Birmingham's Hidden Graffiti: 140-Year-Old Football Rivalry in Museum Rafters
Hidden football graffiti found in Birmingham Museum rafters

As Birmingham Museum and Art Gallery marks its 140th anniversary, a new tour is revealing secrets hidden high above the public galleries. The recently launched Hidden Spaces tours invite visitors to explore the normally off-limits areas of the iconic building, uncovering a unique and gritty narrative of the city's past, etched into the very fabric of the structure.

Uncovering Working-Class Stories in the Rafters

The tours guide guests through grand wrought-iron passageways, former stables used as wartime mortuaries, and up into the lofty spaces above the famous Round Room. Here, visitors can examine the intricate dome structure and its ingenious lighting. But for the eagle-eyed, the real treasure is the historical graffiti scratched into brickwork and metal girders by the working-class Brummies and specialists who built and maintained the museum.

While some markings are simple pencil sketches or hastily scribbled names, the tour guides point out that the predominant theme is football rivalry. On a girder supporting the Round Room's resplendent dome, the blunt declaration "Villa are s****" is carved, accompanied by a proclamation of "B'ham City!". In a classic act of terrace retaliation, the swear word has been scratched out by another hand, which added the phrase "Scum of Brum" above the Birmingham City slogan.

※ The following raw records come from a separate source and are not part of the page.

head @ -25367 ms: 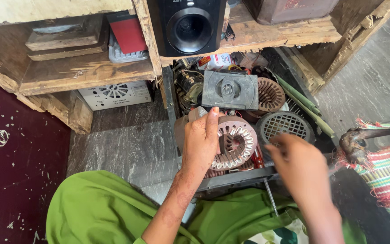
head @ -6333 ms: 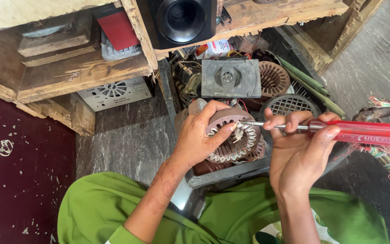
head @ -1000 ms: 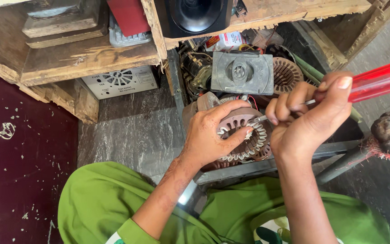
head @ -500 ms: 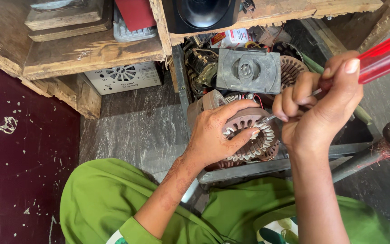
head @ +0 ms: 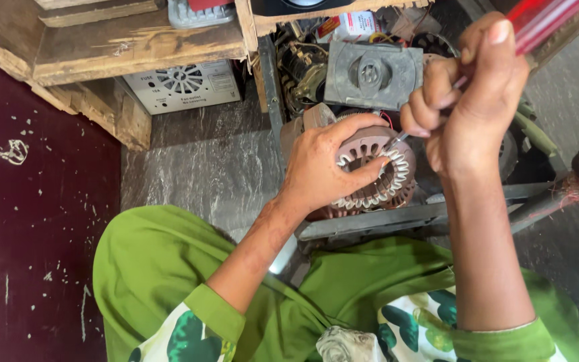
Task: The person uses a red-handled screwdriver to pry and adjust the copper windings inside a circular motor stator. They rotate the stator to access different slots and continue the adjustment throughout the clip.
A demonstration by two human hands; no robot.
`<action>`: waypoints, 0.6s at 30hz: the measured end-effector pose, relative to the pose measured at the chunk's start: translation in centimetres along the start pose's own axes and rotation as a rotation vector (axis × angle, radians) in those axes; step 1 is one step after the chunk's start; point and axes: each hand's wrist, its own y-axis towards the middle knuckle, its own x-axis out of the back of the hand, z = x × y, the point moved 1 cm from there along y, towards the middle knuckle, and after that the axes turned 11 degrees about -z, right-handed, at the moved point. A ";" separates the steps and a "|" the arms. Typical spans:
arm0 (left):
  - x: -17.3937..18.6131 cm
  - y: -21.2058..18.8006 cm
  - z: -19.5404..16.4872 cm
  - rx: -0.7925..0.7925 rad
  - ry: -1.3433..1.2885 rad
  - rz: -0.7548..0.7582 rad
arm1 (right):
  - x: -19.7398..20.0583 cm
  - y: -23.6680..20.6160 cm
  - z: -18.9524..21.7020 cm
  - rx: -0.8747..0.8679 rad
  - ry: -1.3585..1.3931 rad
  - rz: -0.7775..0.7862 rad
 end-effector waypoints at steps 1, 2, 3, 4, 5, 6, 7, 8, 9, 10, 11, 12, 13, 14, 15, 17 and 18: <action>0.0 0.1 0.0 -0.001 0.006 -0.003 | -0.1 0.2 0.0 0.002 -0.025 0.017; -0.1 0.1 0.0 -0.006 0.011 -0.006 | -0.1 0.4 0.0 0.004 -0.026 0.035; -0.1 0.3 -0.1 -0.027 0.028 -0.015 | -0.1 0.6 0.1 0.007 -0.027 0.054; -0.1 0.3 -0.1 -0.048 0.046 -0.023 | -0.3 0.6 0.0 0.005 -0.004 0.073; -0.1 0.3 -0.2 -0.066 0.064 -0.030 | -0.3 0.8 0.0 0.000 0.008 0.083; -0.2 0.3 -0.2 -0.048 0.055 -0.032 | -0.3 0.9 0.0 -0.006 0.019 0.093; -0.2 0.3 -0.2 -0.027 0.048 -0.034 | -0.4 1.0 0.0 -0.016 0.020 0.097; -0.2 0.3 -0.2 -0.005 0.043 -0.036 | -0.5 1.0 0.0 -0.028 0.021 0.100; -0.2 0.2 -0.1 -0.008 0.027 -0.036 | -0.5 1.1 -0.1 -0.038 0.015 0.121; -0.2 0.2 -0.1 -0.010 0.010 -0.035 | -0.6 1.3 -0.1 -0.048 0.008 0.142; -0.3 0.2 -0.1 -0.014 -0.009 -0.035 | -0.7 1.3 -0.1 -0.056 -0.001 0.163; -0.3 0.2 0.0 -0.007 -0.012 -0.029 | -0.7 1.4 0.0 -0.075 0.004 0.175; -0.3 0.2 0.0 -0.001 -0.014 -0.024 | -0.8 1.4 0.0 -0.093 0.009 0.187; -0.3 0.2 0.0 0.004 -0.016 -0.020 | -0.9 1.4 0.0 -0.110 0.014 0.201; -0.2 0.2 0.0 0.024 -0.016 -0.008 | -1.0 1.4 0.1 -0.090 0.010 0.201; -0.2 0.2 0.0 0.069 -0.018 0.017 | -1.1 1.3 0.2 -0.055 -0.001 0.200; -0.1 0.3 -0.1 0.042 -0.026 0.011 | -1.1 1.2 0.2 -0.028 0.010 0.185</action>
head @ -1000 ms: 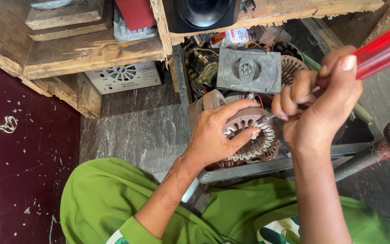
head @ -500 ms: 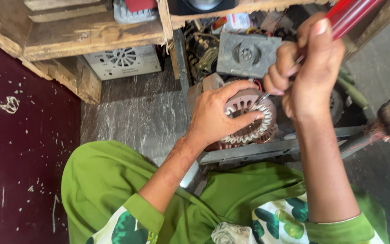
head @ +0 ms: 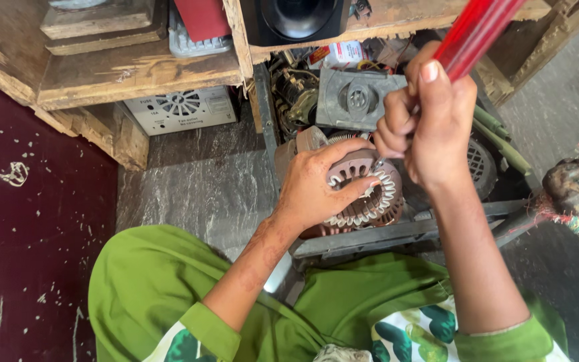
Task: The person uses a red-handled screwdriver to pry and adjust the copper windings inside a circular motor stator. They rotate the stator to access different slots and continue the adjustment throughout the clip.
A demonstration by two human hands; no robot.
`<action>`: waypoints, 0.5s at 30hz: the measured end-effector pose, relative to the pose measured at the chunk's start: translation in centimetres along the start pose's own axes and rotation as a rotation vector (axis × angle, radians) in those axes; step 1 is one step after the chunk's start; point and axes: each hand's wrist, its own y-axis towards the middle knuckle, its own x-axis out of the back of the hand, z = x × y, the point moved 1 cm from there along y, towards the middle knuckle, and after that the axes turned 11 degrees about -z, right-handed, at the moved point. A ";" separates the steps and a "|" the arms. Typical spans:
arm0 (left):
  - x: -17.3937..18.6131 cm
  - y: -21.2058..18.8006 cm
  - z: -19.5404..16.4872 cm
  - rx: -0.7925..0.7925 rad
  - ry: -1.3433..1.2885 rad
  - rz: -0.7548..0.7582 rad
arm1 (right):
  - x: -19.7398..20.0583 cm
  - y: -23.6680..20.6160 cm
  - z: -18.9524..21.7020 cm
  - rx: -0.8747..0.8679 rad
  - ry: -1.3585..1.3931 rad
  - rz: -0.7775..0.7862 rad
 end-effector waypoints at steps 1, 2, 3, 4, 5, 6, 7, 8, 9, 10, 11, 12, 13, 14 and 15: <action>0.1 0.0 -0.1 -0.027 -0.008 -0.007 | -0.1 -0.4 0.0 0.028 0.008 -0.014; 0.2 0.1 -0.1 -0.056 -0.015 -0.012 | -0.2 -0.6 -0.1 0.058 0.019 -0.028; 0.2 0.1 0.0 -0.036 -0.018 -0.002 | -0.2 -0.9 -0.1 0.095 0.010 -0.046; 0.2 0.0 0.0 -0.009 -0.024 0.008 | -0.2 -1.3 -0.1 0.125 -0.002 -0.064; 0.2 0.0 0.0 0.013 -0.029 0.016 | -0.2 -1.5 -0.1 0.140 -0.002 -0.081; 0.2 0.0 0.0 0.002 -0.041 0.011 | -0.1 -1.7 -0.1 0.156 -0.002 -0.099; 0.2 0.0 0.0 -0.007 -0.051 0.006 | -0.1 -1.8 -0.1 0.151 0.011 -0.117; 0.2 -0.1 0.0 -0.015 -0.061 0.001 | -0.1 -1.9 -0.1 0.141 0.022 -0.128; 0.2 -0.1 0.1 -0.018 -0.057 0.000 | -0.1 -1.9 -0.2 0.131 0.033 -0.139; 0.2 -0.1 0.1 -0.023 -0.055 0.000 | -0.1 -1.9 -0.1 0.118 0.042 -0.144; 0.2 -0.1 0.1 -0.026 -0.053 -0.001 | 0.0 -1.9 -0.1 0.110 0.043 -0.144; 0.2 -0.1 0.2 -0.022 -0.052 0.002 | 0.0 -1.8 0.0 0.103 0.045 -0.145; 0.2 -0.2 0.2 -0.018 -0.051 0.006 | 0.0 -1.8 0.0 0.102 0.040 -0.142; 0.2 -0.2 0.2 -0.013 -0.051 0.010 | 0.1 -1.8 0.0 0.094 0.043 -0.150; 0.2 -0.2 0.2 -0.015 -0.054 0.010 | 0.1 -1.8 0.0 0.086 0.046 -0.158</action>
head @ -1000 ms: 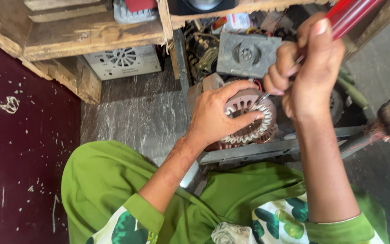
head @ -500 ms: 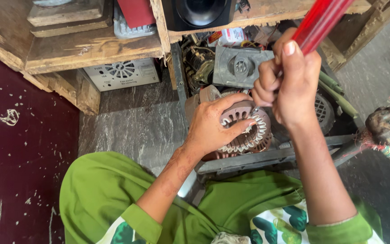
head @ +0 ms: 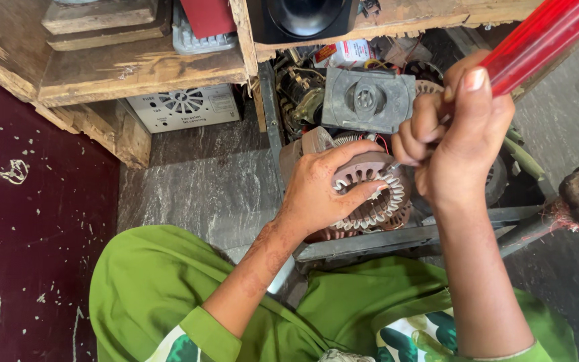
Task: The person uses a red-handled screwdriver to pry and adjust the copper windings inside a circular motor stator. They rotate the stator to access different slots and continue the adjustment throughout the clip.
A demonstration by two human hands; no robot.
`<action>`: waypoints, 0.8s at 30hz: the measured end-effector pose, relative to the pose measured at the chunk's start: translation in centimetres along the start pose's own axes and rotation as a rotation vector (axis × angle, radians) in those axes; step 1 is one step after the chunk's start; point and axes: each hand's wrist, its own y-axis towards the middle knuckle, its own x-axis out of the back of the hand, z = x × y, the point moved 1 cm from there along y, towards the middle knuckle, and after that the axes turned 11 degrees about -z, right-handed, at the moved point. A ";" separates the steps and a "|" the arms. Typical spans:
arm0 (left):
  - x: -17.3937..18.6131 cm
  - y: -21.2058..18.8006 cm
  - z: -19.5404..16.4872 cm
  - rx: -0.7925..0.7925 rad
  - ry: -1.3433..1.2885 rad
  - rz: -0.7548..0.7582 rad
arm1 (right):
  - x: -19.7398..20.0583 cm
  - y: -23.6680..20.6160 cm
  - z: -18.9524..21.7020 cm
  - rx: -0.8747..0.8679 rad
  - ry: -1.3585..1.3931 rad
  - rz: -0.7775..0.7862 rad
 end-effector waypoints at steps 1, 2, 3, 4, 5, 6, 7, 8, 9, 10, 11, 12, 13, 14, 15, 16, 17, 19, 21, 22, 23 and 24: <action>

A Timeless Birmingham Beef Preserved in Metal and Brick

Staff leading the tours reveal that even ruder graffiti and accompanying illustrations can be found further along the roof space – artwork unlikely to be displayed alongside the Pre-Raphaelite masterpieces downstairs. It is not definitively known whether these markings were made by the original builders 140 years ago or by maintenance workers over the subsequent decades.

Regardless of their exact age, they offer an amusing and poignant reminder that some core elements of Birmingham's identity, like its fierce football divisions, are enduring. These hidden stories provide an authentic, grassroots counterpoint to the formal cultural narratives presented in the galleries below, which house treasures from Ozzy Osbourne's Grammys to Epstein's statue of Lucifer.

More Than Just Graffiti: Preserving Heritage for the Future

The Hidden Spaces tours are running throughout the year, with a special Dickens-themed Christmas edition that showcases a giant festive watercolour. The initiative coincides with the museum's wider fundraising campaign to protect and preserve Birmingham's heritage spaces for future generations.

Beyond the graffiti, the tours offer access to spectacular artworks kept in storage and provide a fascinating insight into the building's history and mechanics. The tours celebrate the museum's milestone birthday by highlighting not just its public collection, but the unofficial legacy left by the people who constructed and cared for it, ensuring their voices, however crudely inscribed, are not forgotten.